JCL Blog

Big Pain Equals Big Gain

Everyone in our solar system knows about the pain going on at HP.  I would not be surprised if even a few extra terrestrials know about HP’s roller coaster ride of CEOs, acquisitions, write downs, re-orgs, lay offs, and other painful stuff.

The tendency of course is to write off a company with this much trouble.  Why work for, work with, sell to, sell with, or even write blog posts about a company that seems to put its business plan in the blender before deciding what to do each morning?  

Well, because with this much pain there is enormous opportunity for gain.  In the fifteen years we have been helping big technology companies market through their partners we have been involved in many conversations with HP.  Most of those conversations have included a significant thread about how HP does things and about how there was no chance the way HP did things was ever going to change.  

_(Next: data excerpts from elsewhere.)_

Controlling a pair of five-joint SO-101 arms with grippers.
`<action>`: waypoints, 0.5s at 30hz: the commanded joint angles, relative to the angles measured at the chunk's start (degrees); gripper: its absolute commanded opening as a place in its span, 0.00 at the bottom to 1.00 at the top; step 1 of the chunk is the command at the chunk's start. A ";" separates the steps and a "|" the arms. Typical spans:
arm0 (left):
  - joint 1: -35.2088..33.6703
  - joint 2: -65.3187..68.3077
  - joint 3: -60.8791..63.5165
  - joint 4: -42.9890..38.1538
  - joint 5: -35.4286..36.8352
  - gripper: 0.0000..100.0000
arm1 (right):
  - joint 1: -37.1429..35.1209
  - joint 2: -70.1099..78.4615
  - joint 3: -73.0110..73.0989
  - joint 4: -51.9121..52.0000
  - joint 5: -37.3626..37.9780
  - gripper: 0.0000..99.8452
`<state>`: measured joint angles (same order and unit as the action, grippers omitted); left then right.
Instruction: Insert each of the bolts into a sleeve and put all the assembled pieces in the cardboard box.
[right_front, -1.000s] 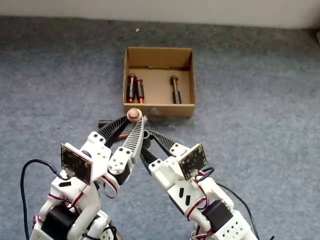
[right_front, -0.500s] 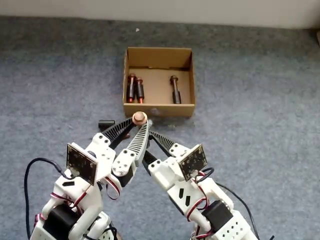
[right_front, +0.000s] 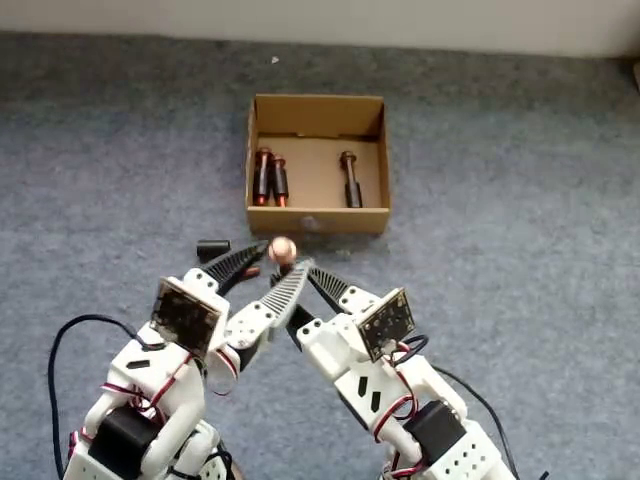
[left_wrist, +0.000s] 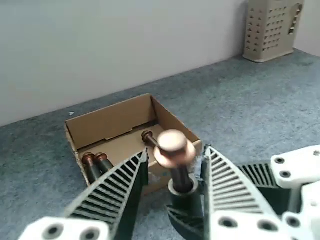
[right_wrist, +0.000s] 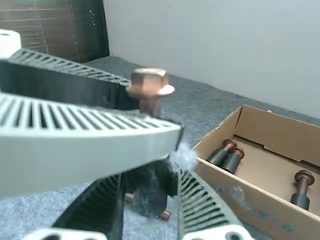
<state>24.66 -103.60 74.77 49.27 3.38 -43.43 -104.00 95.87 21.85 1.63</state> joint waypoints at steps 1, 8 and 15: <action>-3.56 -0.40 -2.86 0.09 -0.53 0.20 | -0.04 -1.19 4.26 -1.54 0.44 0.00; -6.37 -0.57 -3.38 1.76 -3.78 0.20 | 5.23 -1.10 4.35 -1.54 0.00 0.00; -14.37 -0.57 -11.21 13.36 -5.10 0.12 | 11.91 -0.92 6.64 -1.19 -0.09 0.00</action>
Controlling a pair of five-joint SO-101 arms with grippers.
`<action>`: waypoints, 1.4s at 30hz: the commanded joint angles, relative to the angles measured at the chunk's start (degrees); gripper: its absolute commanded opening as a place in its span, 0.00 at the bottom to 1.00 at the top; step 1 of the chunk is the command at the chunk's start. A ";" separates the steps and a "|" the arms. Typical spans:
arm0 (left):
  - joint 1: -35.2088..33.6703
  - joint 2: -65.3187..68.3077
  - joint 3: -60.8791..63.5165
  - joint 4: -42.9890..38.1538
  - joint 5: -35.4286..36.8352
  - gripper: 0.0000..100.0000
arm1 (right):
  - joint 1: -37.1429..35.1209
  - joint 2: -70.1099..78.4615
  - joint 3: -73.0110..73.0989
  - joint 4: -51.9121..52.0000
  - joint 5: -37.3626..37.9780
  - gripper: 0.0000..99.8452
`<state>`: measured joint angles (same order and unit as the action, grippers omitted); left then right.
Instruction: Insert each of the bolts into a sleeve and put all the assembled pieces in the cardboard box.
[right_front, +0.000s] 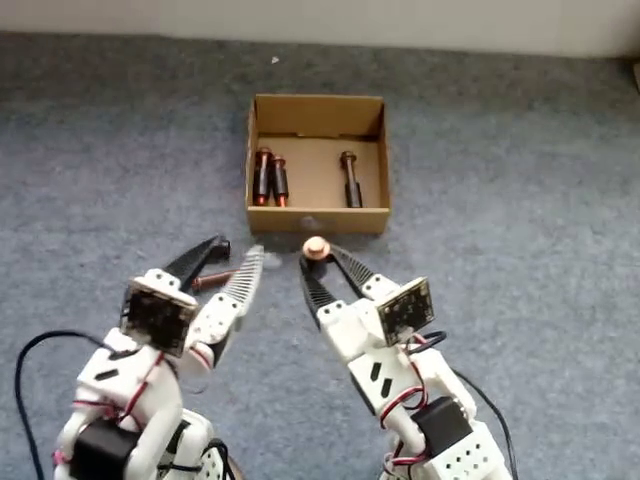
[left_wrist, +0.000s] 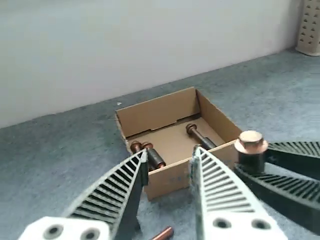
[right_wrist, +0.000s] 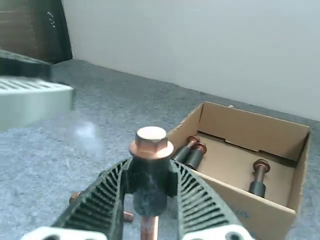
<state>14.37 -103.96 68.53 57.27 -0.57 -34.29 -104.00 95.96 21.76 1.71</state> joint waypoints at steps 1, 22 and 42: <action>-4.97 -0.22 -4.70 6.86 -1.85 0.10 | 3.56 -0.92 6.55 -1.19 -0.18 0.00; -25.01 -0.40 18.68 5.71 -7.82 0.01 | 9.10 27.03 -23.34 -2.95 0.00 0.00; -25.10 -0.40 18.77 5.71 -7.91 0.01 | 18.86 102.20 -59.47 -36.70 0.26 0.01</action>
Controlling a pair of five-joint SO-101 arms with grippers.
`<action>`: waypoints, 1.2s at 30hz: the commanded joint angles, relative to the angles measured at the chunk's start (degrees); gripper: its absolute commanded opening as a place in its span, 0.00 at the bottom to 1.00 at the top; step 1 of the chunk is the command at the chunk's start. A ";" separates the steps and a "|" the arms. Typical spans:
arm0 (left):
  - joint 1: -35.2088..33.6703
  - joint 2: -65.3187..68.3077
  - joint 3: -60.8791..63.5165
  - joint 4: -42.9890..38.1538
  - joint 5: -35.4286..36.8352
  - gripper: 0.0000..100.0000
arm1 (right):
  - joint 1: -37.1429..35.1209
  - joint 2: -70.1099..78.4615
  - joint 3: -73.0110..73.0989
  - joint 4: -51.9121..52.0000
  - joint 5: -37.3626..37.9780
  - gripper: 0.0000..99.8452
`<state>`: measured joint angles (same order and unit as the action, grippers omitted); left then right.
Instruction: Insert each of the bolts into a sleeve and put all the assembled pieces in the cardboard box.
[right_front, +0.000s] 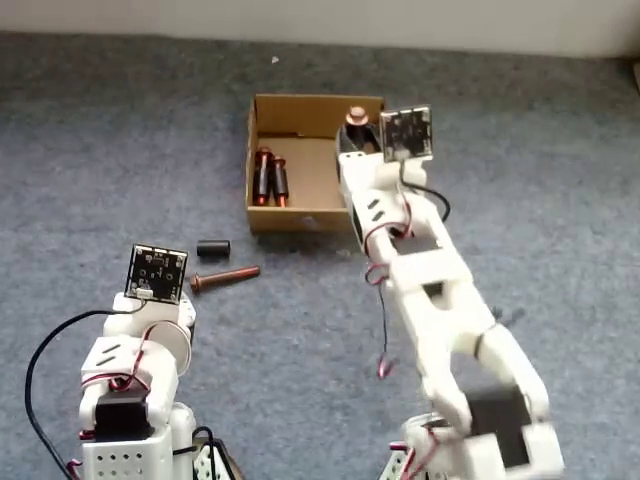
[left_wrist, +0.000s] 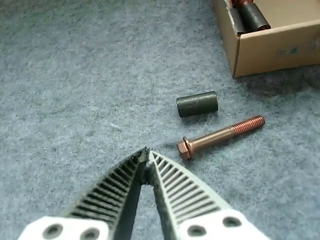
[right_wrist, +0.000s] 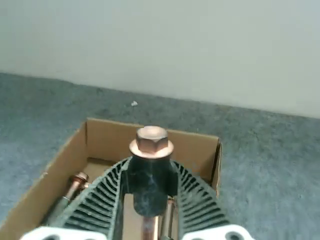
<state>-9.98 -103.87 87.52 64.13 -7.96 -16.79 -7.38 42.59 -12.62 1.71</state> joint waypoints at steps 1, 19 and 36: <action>-0.75 -0.48 -0.22 -1.14 -0.53 0.01 | 1.71 7.96 -7.25 -2.33 0.26 0.01; -5.14 -0.48 -0.84 -2.81 -0.18 0.01 | -1.71 -6.64 -12.26 29.41 0.26 0.13; -16.57 -0.40 -0.84 -6.95 5.63 0.01 | -29.41 -19.91 1.89 44.88 4.75 0.13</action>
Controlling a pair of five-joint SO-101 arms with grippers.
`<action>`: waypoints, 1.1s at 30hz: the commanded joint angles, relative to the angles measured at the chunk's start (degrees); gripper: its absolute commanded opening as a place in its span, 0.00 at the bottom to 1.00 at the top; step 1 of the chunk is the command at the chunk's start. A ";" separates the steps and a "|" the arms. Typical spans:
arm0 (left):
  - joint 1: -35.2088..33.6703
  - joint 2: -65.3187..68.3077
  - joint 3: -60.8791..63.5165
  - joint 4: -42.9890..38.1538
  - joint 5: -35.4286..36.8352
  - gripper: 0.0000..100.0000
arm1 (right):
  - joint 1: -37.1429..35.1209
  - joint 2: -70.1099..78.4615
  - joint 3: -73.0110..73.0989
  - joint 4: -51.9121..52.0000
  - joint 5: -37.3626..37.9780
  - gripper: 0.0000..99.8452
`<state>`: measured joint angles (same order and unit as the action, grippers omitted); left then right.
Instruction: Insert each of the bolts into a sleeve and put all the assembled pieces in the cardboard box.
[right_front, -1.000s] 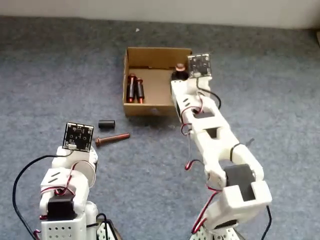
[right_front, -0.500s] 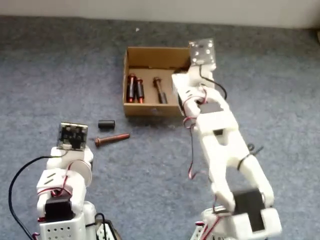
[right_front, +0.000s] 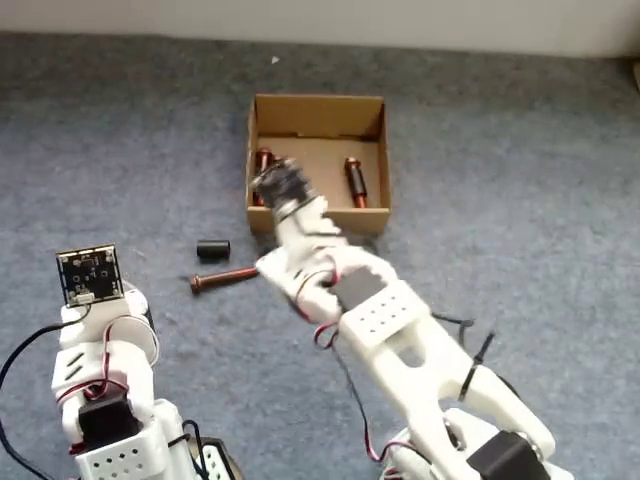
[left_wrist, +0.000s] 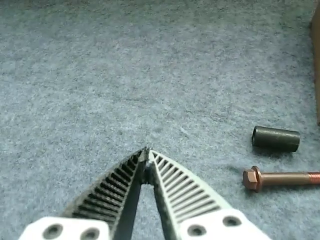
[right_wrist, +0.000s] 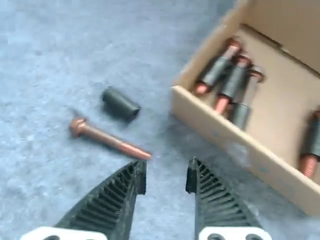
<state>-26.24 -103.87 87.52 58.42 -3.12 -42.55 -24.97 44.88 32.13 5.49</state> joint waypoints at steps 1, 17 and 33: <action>-0.31 -0.40 -0.84 -1.23 0.79 0.01 | -4.35 -2.15 -0.40 0.13 1.32 0.13; -0.31 -0.40 -0.75 -1.23 0.79 0.01 | -7.60 36.26 -38.02 13.14 21.63 0.13; -0.13 -0.40 -0.48 -1.23 0.70 0.01 | -7.69 64.48 -79.08 32.57 26.73 0.22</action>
<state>-26.24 -103.87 87.52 58.42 -2.77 -49.58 38.24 -27.38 61.58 30.02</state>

Well, things are changing now!

On every measure except market capitalization, where even Facebook has a bigger valuation, HPQ is pretty big.  Seventy three years of history, over one hundred billion dollars in revenue, and 350,000 employees.  Add to this HP’s tens of thousands of business partners that sell their hardware, software, and services all over the world and I would not be surprised if the HP ecosystem was more than a million people strong.

No matter what experts say about the rapid pace of change inside technology companies, every company in every industry avoids change and HP and the technology industry are not immune.  Right now, the move to the cloud and BYOD is moving the pieces around the technology industry chess board and presenting a once in a decade opportunity to companies willing to change big.

So all of the planets are lined up and HP is Jupiter.  

If I were HP, this is what I would want to do with my influence:

  • Make it UNBELIEVABLY EASY to work with HP
  • Set a new TRANSPARENCY standard
  • Establish HP in the CENTER of the ecosystem
  • Make each change FOUNDATIONAL

Clearly these measures build on each other.  Each will have an impact on its own.  With a little luck the compound impact could change the whole industry.